I’m five hours into facilitating a professional development on race for a group of teachers.
Overall, the morning was positive: everyone has remained engaged in the activities and readings, and it’s clear my co-facilitators and I are pushing teachers outside of their comfort zone. And yet most of the conversation has remained at the surface level, in part because the White teachers in the room are staying particularly quiet.
As a former teacher and a current leadership coach in schools, I’ve noticed that White teachers of students of color don’t often talk about race. Yet in every state in the U.S., White students graduate high school at higher rates than Black students. Schools suspend and expel Black students three times more than White students. By Kindergarten, there are significant readiness gaps between White students and Black and Hispanic students.
In an effort to upend the White silence we’d seen over the previous two years, my colleagues and I created a professional development session on race and equity, hoping to push teachers to explore the role race plays in their profession.
As we transition to breakout rooms, I’m both nervous and excited to question my group about the morning sessions. Then, everything happens quickly.
A teacher shares that she “finally feels safe" to talk now that “they” aren’t in the room. She’s referring to the Black teachers who went to an optional affinity breakout group. Another teacher adds, "Yeah. I felt attacked out there, which is why I was so quiet." Several heads nod. Before I can say anything, a teacher jumps in to describe how she's been afraid of Black people ever since she moved here, recounting a single negative experience. Then a teacher turns to me and questions, "Wait. I just don't get this privilege thing. How have you recently benefited from being White?"
My words, when they finally arrive, are defensive, frustrated and scattered. I’m still thinking about all of the things that have just been said. I try to point out the ubiquity of privilege in White peoples’ lives by describing my vacation on Cape Cod two weeks prior, where I stayed in a White friend’s family home for the weekend for free. It’s a weak example, but I hadn’t prepared adequately and can’t come up with a better one. Before I finish, another teacher tries to support me, but her response is colorblind and misses my point. She looks to me for approval.

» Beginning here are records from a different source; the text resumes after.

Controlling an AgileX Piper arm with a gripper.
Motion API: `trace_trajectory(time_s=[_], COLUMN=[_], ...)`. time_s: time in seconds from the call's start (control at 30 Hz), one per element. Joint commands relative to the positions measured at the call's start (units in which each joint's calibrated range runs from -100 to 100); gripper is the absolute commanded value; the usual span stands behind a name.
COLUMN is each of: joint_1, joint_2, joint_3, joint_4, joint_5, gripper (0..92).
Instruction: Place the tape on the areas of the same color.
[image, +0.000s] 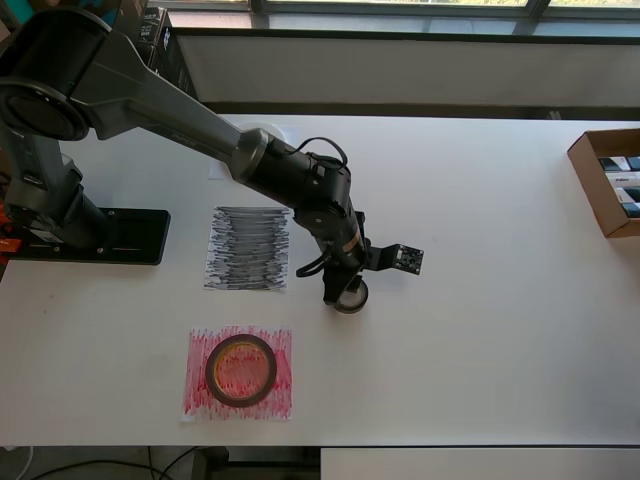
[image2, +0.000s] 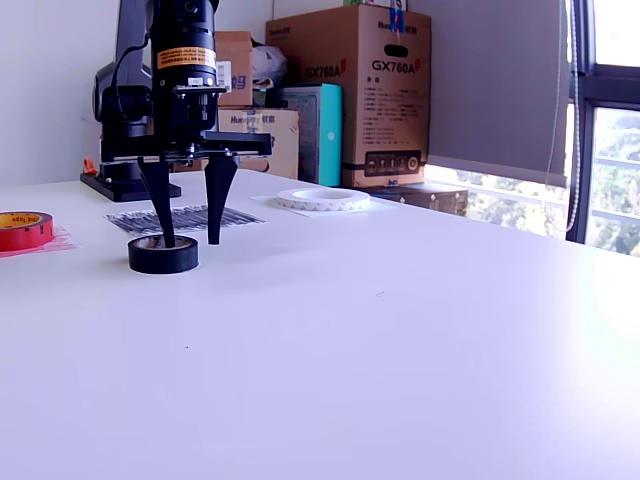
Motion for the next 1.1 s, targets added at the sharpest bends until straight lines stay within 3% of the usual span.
trace_trajectory(time_s=[0.0,1.07], joint_1=[-0.1,-0.2], joint_2=[-0.2,1.2], joint_3=[0.4,0.2], joint_4=[-0.1,-0.1], joint_5=[0.1,0.2], gripper=[45.5,45.5])
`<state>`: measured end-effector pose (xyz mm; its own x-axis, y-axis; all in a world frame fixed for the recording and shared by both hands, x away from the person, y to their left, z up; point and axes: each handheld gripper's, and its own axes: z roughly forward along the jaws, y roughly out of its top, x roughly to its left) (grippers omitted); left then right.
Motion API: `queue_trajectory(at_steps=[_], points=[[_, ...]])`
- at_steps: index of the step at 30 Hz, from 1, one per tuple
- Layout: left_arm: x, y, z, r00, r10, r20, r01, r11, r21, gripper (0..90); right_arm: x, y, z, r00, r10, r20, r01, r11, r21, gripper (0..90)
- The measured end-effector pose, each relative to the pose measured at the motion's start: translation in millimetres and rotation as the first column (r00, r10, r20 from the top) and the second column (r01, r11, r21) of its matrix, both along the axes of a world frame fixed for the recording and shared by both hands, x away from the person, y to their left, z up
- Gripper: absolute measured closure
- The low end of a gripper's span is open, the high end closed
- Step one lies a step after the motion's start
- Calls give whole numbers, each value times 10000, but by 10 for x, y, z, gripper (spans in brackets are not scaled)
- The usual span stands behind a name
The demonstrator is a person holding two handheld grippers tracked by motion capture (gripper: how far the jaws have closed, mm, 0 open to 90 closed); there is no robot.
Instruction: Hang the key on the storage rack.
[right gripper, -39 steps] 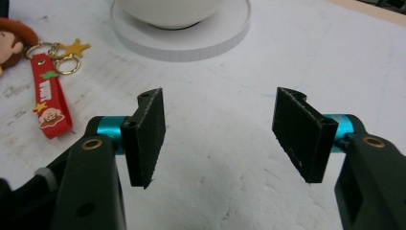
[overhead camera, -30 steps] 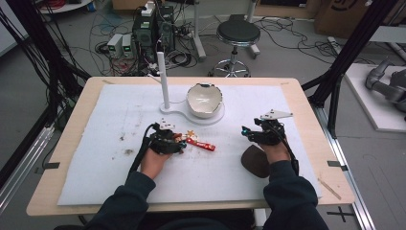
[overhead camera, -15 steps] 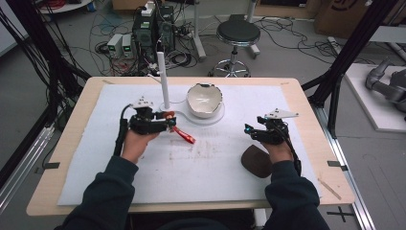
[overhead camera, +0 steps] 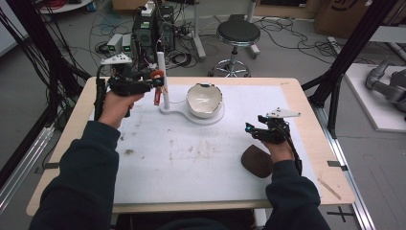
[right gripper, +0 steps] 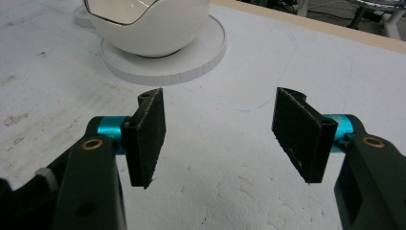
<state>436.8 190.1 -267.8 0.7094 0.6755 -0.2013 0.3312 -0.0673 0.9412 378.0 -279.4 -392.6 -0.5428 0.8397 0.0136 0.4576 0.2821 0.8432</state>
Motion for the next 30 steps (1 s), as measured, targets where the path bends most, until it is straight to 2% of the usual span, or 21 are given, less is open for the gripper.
queue_trajectory(at_steps=[3,7,11,16,20,23,25,27,30], points=[[46,28,87,9999,135,43,-135,9999,-88,444,-1,-4,5,10000,-16,18,16,10000,-7,369],[134,53,106,9997,207,-91,-210,9993,-312,444,4,-3,1,10000,39,8,-39,10000,33,368],[222,60,61,9987,406,-310,-416,9986,-318,443,2,4,0,10000,63,-17,-63,10000,14,368],[269,123,-78,9950,857,-510,-878,9953,-418,442,-2,-3,0,10000,32,-63,-31,10000,79,368],[239,205,-239,9878,1392,-694,-1424,9888,-438,435,0,-5,-6,10000,31,-57,-31,10000,36,368],[173,280,-363,9819,1787,-627,-1819,9820,-506,424,-2,-7,-2,10000,44,-32,-44,10000,-24,368],[111,322,-456,9784,1974,-612,-2004,9785,-478,369,-3,-15,0,10000,21,9,-21,10000,-17,368],[31,363,-546,9766,2089,-513,-2112,9763,-461,359,-2,-20,2,10000,-12,25,12,10000,-12,369],[-113,403,-688,9781,2052,-336,-2064,9779,-345,347,-9,-36,15,10000,-66,22,66,10000,11,368]])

I want to hit the rewind button. I want to dissect the words "safe, "they" and "attacked." I want to better understand and contextualize the one teacher’s negative experience. I want to ask the other teacher what she thought of “Unpacking the Invisible Knapsack” when we read it as a group just an hour earlier. I want to talk about colorblindness with the teacher who just tried to save me.
And to add another layer of complexity, everyone who spoke is someone I coach. My job is to support, advocate for, and develop this group of teachers. My relationship is the reason I can challenge them and the reason I’m hesitant to push too hard.
I’ve felt nearly every emotion since the session: shame for not speaking up and anger that I didn’t say the “right” thing, frustration with teachers for not being better equipped to talk about race, and cautious optimism that the schools I support are now talking about race more openly.
We Can't Shy Away From Conversations About Race
We can’t shy away from these conversations. If my experience as a privileged White man has taught me one thing, it’s that many of us can spend years working with people of color and never have to talk about race. If we don’t confront our identity and reflect on how we contribute to and benefit from systems of oppression, we won’t take steps towards addressing inequity. Not sure where to start? Check out Christine Saxman’s incredible resource guide.
If you are planning to facilitate a conversation about race, here are the biggest lessons from my experience:
Reflect. Write your racial autobiography and inventory your own life experiences through the lens of race. Recognize that there’s no such thing as “ready” or “woke.”
Prepare. Anticipate challenging comments and mindsets. Plan possible responses and practice tricky facilitation moments that you’ll inevitably encounter.
Pause. As the facilitator, it’s okay for you to interrupt the group. We must disrupt problematic comments or racially unaware sentiments, even if we don’t have the perfect response.
Model. You don’t need to have the right answers every time, but you can share your experience and story, as well as your feelings. You can’t control what others say, but you can always model what it sounds like to talk about race.
Forgive. Forgive others for the things they say—not in a permissive way, but with the understanding that not everyone is at the same place in their racial identity development. And forgive yourself for the mistakes you’ll make.